WHAT YOU ARE ASKED TO DO: Start the output with the opening line of the listing below and continue, reproducing each line exactly, up to and including the line that contains "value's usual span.".

GIVEN DATA:
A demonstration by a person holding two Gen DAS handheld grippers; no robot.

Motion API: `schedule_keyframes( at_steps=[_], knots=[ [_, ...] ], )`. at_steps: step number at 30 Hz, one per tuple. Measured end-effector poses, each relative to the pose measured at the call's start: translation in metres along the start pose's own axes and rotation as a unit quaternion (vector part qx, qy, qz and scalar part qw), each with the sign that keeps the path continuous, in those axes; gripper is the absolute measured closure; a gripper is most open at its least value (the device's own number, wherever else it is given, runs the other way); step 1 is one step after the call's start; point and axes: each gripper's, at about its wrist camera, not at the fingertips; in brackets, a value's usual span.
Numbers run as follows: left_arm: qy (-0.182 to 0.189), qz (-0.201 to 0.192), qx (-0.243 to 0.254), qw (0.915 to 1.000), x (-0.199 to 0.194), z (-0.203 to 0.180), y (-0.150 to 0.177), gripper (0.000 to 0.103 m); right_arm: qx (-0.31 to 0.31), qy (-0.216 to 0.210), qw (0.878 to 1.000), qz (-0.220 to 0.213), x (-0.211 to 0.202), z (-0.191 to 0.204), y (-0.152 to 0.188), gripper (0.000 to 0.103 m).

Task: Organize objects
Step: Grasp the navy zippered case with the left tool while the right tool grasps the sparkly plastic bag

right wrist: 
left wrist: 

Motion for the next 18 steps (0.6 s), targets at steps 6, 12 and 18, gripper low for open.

TASK RESPONSE:
A demonstration by a person holding two Gen DAS handheld grippers; no robot.

Motion API: `schedule_keyframes( at_steps=[_], knots=[ [_, ...] ], )`. at_steps: step number at 30 Hz, one per tuple. Measured end-effector poses, each relative to the pose measured at the call's start: translation in metres along the start pose's own axes and rotation as a unit quaternion (vector part qx, qy, qz and scalar part qw), each with the sign that keeps the path continuous, in those axes; gripper is the absolute measured closure; a gripper is most open at its least value (the device's own number, wherever else it is given, runs the other way); step 1 is one step after the call's start; point and axes: each gripper's, at about its wrist camera, not at the fingertips; in brackets, a value's usual span.

Nothing further belongs to this answer.